EXERCISE GOAL: Once you have read the data below, print all of it exactly.
=== COLLECTED MATERIAL ===
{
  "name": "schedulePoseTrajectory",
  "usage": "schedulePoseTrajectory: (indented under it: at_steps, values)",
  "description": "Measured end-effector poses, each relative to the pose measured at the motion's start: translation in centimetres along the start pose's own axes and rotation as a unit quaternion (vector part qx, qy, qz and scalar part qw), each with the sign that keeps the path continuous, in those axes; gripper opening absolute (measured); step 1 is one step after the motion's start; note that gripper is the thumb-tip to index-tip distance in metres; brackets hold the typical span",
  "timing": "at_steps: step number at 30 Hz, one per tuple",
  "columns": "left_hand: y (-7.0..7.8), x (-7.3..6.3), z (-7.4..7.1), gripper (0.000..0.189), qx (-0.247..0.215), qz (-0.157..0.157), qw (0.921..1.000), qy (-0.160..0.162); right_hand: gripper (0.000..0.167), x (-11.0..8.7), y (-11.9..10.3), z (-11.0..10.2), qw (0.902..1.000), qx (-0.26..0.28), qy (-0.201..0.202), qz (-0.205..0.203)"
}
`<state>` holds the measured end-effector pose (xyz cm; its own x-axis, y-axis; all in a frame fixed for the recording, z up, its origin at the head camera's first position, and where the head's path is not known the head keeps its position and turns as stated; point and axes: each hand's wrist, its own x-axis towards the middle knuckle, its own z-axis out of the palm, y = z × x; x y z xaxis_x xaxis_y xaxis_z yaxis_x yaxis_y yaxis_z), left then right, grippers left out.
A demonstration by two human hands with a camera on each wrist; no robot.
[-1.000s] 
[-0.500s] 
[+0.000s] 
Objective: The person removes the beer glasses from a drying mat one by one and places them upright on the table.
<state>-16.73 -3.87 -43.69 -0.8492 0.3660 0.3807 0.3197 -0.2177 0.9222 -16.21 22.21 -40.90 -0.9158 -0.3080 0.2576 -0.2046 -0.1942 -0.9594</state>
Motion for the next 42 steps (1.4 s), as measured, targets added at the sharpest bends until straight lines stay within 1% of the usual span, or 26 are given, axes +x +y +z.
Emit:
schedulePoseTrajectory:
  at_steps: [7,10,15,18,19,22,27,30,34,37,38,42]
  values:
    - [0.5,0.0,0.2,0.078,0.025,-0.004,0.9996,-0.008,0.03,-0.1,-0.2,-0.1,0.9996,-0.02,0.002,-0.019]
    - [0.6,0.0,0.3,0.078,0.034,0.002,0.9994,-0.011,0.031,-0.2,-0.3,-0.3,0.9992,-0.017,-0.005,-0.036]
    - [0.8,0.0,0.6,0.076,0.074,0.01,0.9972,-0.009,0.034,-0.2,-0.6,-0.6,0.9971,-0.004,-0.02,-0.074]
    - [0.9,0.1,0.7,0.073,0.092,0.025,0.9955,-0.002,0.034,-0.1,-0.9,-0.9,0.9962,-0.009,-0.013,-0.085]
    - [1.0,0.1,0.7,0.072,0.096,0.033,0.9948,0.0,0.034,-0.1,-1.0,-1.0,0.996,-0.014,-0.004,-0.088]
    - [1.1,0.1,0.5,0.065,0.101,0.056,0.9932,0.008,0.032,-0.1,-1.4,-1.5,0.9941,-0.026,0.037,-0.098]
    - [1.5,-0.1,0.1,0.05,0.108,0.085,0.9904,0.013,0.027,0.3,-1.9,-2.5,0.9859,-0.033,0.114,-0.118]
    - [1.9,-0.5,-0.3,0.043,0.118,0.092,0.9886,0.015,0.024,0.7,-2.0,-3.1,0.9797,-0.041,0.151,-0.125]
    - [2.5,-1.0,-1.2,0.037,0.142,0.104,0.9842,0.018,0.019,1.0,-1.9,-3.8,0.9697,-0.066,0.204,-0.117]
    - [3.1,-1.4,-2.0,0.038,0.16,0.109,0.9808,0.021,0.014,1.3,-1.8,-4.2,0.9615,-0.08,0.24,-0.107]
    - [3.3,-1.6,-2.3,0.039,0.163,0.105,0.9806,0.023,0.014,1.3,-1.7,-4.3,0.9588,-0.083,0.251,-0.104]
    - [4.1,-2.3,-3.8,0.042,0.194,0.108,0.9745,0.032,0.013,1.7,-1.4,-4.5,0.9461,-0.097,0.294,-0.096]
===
FINISHED EXERCISE:
{
  "name": "schedulePoseTrajectory",
  "usage": "schedulePoseTrajectory: (indented under it: at_steps, values)",
  "description": "Measured end-effector poses, each relative to the pose measured at the motion's start: translation in centimetres along the start pose's own axes and rotation as a unit quaternion (vector part qx, qy, qz and scalar part qw), each with the sign that keeps the path continuous, in those axes; gripper opening absolute (measured); step 1 is one step after the motion's start; note that gripper is the thumb-tip to index-tip distance in metres; brackets hold the typical span",
  "timing": "at_steps: step number at 30 Hz, one per tuple",
  "columns": "left_hand: y (-7.0..7.8), x (-7.3..6.3), z (-7.4..7.1), gripper (0.000..0.189), qx (-0.247..0.215), qz (-0.157..0.157), qw (0.921..1.000), qy (-0.160..0.162); right_hand: gripper (0.000..0.167), x (-11.0..8.7), y (-11.9..10.3), z (-11.0..10.2), qw (0.902..1.000), qx (-0.26..0.28), qy (-0.201..0.202), qz (-0.205..0.203)"
}
`<state>` holds the measured end-effector pose (xyz cm; its own x-axis, y-axis; all in a frame fixed for the recording, z up, its origin at the head camera's first position, and where the head's path is not known the head keeps its position and turns as stated; point and axes: each hand's wrist, its own x-axis towards the middle knuckle, its own z-axis out of the palm, y = z × x; x y z xaxis_x xaxis_y xaxis_z yaxis_x yaxis_y yaxis_z), left then right, grippers left out.
A demonstration by two human hands with a camera on each wrist; no robot.
[-1.000s] 
[-0.500s] 
[+0.000s] 
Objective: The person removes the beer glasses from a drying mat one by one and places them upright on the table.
<state>-16.73 -3.87 -43.69 -0.8492 0.3660 0.3807 0.3197 -0.2177 0.9222 -16.21 22.21 -40.90 -0.9158 -0.3080 0.2576 -0.2046 -0.1942 -0.9594</state>
Motion for the next 42 steps (1.4 s), as measured, targets added at the sharpest bends until straight lines stay within 1% of the usual span, or 26 are given, axes +x +y +z.
Emit:
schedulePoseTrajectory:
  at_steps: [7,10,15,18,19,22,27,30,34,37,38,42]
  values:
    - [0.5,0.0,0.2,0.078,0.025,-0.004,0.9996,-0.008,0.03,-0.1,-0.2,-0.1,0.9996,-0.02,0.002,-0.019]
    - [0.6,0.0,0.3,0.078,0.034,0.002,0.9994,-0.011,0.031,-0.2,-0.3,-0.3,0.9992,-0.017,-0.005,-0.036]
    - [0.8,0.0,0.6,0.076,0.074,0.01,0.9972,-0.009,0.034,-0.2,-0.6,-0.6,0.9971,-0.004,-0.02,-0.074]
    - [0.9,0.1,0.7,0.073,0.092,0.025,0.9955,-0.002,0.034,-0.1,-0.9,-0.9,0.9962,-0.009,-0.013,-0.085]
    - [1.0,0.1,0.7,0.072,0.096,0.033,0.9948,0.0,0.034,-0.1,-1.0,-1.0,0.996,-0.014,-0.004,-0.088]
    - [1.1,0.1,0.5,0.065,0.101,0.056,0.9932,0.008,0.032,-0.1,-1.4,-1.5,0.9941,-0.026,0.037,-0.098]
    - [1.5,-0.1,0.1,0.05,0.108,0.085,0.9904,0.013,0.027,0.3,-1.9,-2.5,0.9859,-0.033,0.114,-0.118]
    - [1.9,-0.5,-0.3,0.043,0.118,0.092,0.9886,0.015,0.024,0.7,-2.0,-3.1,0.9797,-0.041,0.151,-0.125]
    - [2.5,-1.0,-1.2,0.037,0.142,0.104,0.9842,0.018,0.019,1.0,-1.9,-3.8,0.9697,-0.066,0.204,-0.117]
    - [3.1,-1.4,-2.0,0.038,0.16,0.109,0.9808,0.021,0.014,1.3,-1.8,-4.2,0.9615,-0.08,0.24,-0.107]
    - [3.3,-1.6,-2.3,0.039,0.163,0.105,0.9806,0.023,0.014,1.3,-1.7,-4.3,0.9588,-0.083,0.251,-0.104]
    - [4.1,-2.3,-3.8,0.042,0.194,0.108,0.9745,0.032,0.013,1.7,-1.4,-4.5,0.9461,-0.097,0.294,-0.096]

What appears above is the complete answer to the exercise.